You do need to do the last `ninja install` step, it seems: the structure of the

installation directory is very specific, and different from the structure of the

source and build dirs.  I thought I'd save some disk space by referring to files

from the source and build directories instead of installing, but that turned out

to invite more trouble than it was worth.

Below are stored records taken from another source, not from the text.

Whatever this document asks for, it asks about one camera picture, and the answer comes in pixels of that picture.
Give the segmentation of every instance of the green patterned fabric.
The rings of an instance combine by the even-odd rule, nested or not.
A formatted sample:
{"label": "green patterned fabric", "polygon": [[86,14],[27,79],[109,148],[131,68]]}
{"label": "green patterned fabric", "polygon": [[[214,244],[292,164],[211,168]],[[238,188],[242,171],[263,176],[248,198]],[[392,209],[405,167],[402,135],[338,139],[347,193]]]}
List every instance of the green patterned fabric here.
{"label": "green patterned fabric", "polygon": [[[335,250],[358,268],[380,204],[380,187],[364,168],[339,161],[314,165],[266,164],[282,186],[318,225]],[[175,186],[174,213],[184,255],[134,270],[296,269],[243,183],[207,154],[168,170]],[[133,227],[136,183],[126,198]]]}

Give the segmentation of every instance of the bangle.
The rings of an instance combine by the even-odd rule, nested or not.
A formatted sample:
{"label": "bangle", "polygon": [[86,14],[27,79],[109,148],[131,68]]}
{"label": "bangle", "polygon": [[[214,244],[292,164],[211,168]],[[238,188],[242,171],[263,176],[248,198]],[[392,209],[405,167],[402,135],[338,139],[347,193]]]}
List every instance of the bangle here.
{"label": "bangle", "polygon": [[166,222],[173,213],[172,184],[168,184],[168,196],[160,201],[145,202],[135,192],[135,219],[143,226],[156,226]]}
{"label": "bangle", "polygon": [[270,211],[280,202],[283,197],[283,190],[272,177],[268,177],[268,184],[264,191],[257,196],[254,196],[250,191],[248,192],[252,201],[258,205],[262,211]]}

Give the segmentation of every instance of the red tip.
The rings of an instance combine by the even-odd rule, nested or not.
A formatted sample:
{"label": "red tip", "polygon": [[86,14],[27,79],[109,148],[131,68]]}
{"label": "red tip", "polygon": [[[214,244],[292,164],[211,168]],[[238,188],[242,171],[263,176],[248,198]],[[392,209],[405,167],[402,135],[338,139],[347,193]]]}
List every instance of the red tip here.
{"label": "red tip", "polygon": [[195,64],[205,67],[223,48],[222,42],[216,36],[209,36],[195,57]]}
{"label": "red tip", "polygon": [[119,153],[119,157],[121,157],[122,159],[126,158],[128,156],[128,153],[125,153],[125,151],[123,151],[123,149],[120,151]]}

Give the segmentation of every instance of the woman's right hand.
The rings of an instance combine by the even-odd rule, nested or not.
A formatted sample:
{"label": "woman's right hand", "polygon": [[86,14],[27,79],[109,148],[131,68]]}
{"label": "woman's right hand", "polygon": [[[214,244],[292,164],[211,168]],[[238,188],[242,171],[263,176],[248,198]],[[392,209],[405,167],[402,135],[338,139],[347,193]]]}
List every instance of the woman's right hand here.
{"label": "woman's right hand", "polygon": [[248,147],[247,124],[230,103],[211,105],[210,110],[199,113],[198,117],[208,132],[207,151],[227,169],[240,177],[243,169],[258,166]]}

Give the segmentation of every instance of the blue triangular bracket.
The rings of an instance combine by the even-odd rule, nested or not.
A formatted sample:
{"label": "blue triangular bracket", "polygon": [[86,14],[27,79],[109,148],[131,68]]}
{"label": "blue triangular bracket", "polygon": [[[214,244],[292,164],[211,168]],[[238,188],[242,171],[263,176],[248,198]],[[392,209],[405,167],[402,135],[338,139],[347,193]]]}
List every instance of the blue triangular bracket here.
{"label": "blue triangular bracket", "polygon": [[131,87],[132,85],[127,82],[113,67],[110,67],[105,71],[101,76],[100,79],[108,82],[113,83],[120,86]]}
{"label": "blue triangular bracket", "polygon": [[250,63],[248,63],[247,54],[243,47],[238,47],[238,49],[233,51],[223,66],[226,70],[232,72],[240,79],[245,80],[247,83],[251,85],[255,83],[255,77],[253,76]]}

## Building and installing the example.



Finally, we hopefully get to substance.



I decided to follow the above example and separate the source and build

directories.



```

mkdir -p ${HOME}/code/clang-tool/build

cd ${HOME}/code/clang-tool

git checkout [email protected]:filmil/clang-tool-example

```



This checks out the source code and sets up the build directory.  The file

[compile.sh] shows you the steps to compile the code.  It is a bit sad that

it's 2021 and we still don't have a sane way to build softwre and have to

resort to bash, but what to do.  The source code was taken from the [llvm

example][llvmex], which itself bitrotted and does not show a recent API change

to the needed `CommonOptionsParser` class; so I had to fix it up a tad bit,

consulting [llvm source docs][doxygenx].



[doxygenx]: https://clang.llvm.org/doxygen/classclang_1_1tooling_1_1CommonOptionsParser.html

[llvmex]: https://clang.llvm.org/docs/LibTooling.html



To compile, do the following:



```

cd ${HOME}/code/clang-tool/build

../clang-tool-example/compile.sh

```



The script [compile.sh] will configure your build, expose

`compile_commands.json` in case you use IDE support that is aware of that file,

and run a `ninja` build.



Note that seemingly if you change [CMakeLists.txt], you will need to blow away

the contents of the `build` directory `rm -rf *`-style because apparently

detecting that a crucial configuration file changed is too hard in the 21st

century.  Sigh.



After some waiting for compile and link to complete, you should have a binary

named `example` in your `build` directory.  Since you should already have your

current working directory set to there if you followed the above instructions,

you can try your new binary out right away:



```

./example --help

```



This is not much, but will show you that something useful is indeed happening

in that bundle of machine code.



## Troubleshooting



It seems reasonable to assume that, after some time passes, this example will

itself bitrot. Since all LLVM APIs change all the time, chances are that the

only really long-term viable way to maintain a tool is to upstream it to LLVM.

This is great for generally useful tools, since everyone should benefit from

those, and you as author get the benefit of the tool getting continuous

maintenance for as long as it is needed.



I thing the general utility of this example is that it shows how to do something

you may find useful; so if you find it bitrotted, send a pull request in.